American firms are now burdened in a way that most other
firms and most other nations are not. American firms have a huge
health care cost -- over $200 billion a year and rising very, very
rapidly. That means that the cost per product in the United
States is apt to be much higher than the cost per product
emanating from another country. That makes us less competitive.
When we get health care costs under control, we are making
American industry more competitive. When we get health care costs
under control, we are giving American industry, in effect, more
money with which to invest, to provide higher wages, to generate
more jobs. And that competitiveness effect should not be
underestimated. That may be one of the most important
consequences of all. That's category number one.
Category number two has to do with the jobs that are
moving into health care and moving out of the number of
individuals who will be moving into the job market and also out of
the job market.
Specifically, reference has been made to job lock and
welfare lock. Undoubtedly, there will be many people who, right
now, feel that they cannot get the kind of job that they want or
are entirely qualified for a much better job than they now have,
should be able to move on to higher responsibility, but are unable
to because they fear that if they lose their present job, they
will lose their health insurance. That is job lock.
If we eliminate that kind of job lock, we improve the
allocation of labor in this country. We create a better match
between what people are able to do and where the jobs are.
Welfare lock has already been alluded to. Many people
are on welfare, they would like to get off welfare, they would
like to join the job market. They can't and won't because they
are so afraid of losing their health insurance.
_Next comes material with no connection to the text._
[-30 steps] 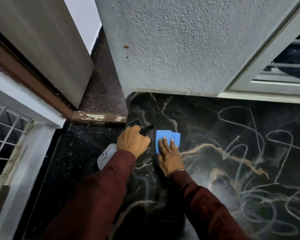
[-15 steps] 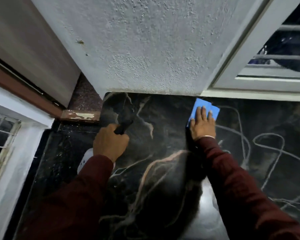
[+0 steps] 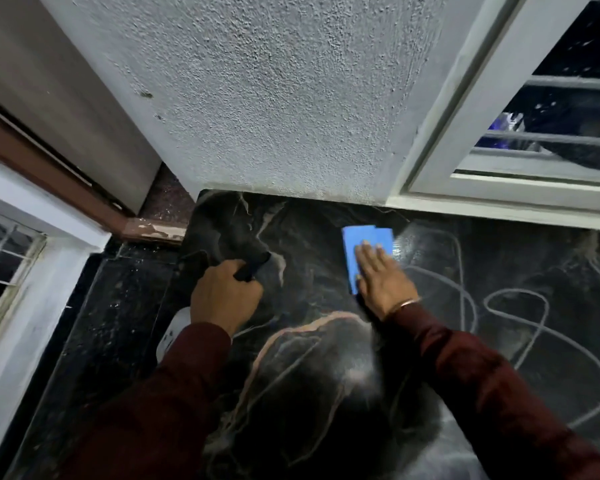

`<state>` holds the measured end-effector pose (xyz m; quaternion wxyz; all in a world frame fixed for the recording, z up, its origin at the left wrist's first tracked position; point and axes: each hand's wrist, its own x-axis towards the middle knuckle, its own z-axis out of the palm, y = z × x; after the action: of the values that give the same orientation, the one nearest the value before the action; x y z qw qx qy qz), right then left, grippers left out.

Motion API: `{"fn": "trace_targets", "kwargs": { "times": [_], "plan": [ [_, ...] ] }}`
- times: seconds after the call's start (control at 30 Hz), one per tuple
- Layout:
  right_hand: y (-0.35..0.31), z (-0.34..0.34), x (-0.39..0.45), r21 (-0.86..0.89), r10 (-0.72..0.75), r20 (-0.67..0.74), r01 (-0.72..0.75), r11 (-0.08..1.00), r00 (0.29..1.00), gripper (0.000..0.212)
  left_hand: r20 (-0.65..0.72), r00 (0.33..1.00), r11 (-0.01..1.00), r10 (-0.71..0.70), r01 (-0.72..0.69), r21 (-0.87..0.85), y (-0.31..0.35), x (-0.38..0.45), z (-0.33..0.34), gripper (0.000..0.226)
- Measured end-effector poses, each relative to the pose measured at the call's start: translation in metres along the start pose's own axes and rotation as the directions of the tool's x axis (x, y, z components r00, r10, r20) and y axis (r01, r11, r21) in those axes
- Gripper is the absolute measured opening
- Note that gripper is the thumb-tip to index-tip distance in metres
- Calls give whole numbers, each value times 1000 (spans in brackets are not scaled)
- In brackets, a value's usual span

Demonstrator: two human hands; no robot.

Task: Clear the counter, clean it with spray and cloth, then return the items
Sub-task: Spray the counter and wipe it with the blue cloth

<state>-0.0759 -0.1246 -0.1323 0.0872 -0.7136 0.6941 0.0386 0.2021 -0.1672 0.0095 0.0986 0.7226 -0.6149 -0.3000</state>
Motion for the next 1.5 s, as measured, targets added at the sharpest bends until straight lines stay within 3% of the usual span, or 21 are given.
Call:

Number three, there are individuals, and there may be
quite a few, who would like to start their own businesses, who
would like to leave perhaps large businesses, start their own, but
again, fear of losing their health insurance, difficulties with
regard to affording health insurance on their own prevent those
small businesses from forming.
And number four, on the other side you have potentially
early retirees, people who would be moving out of the job market
in an earlier time than they are now in the job market because
they have access to health insurance. They're afraid now to leave
because they don't want to lose the health insurance that is
provided by their companies.
So these are the employment effects in terms of people
coming into the employment force, people coming out of the
employment force.
The third category has to do with actually occupations,
the kinds of occupations that will be created and the kinds of
occupations that will be stopped or eliminated or reduced.
Undoubtedly, the purpose of much of this plan is to reduce
paperwork. We have in this country now a fairly sizable paper
health care industry. A lot of people in insurance, clerical
workers, people who are putting data into computers and taking
data out of computers, who are monitoring forms. This does not
generate health care. This generates the monitoring of health
care. These jobs would not grow as fast; in fact, many of these
jobs may be eliminated.
On the other hand, you have in the health care industry
itself in terms of the provision of health care many, many more
jobs. It is likely, for example, that the home health care
industry is going to grow dramatically. There's reason to believe
that it's quite inefficient to have a lot of people in hospital
beds who are now in hospital beds. They could do much better at
home. If the incentives were correct, they would be at home.
They would be at home attended to by home health care workers, and
that cost would be cheaper than keeping them in hospital beds.
It's likely that, for example, the occupation of home health care
worker will increase substantially.
And finally, the fourth category, low-wage workers,
workers who are at the bottom of the income scale. We have tried
to arrange the discounts, we've tried to arrange the costs to
employers in such a way that any negative employment effect for
those very low wage workers right at the minimum wage would be
eliminated, or if not eliminated, almost eliminated.
Remember that we're talking about, at most, 35 cents per
hour; more likely, for the minimum-wage worker in the small firm
in the range of 15 cents an hour. If you add that to the minimum
wage you're not even back to what the minimum wage was in real
inflation adjusted terms during most of the 1980s. Thank you.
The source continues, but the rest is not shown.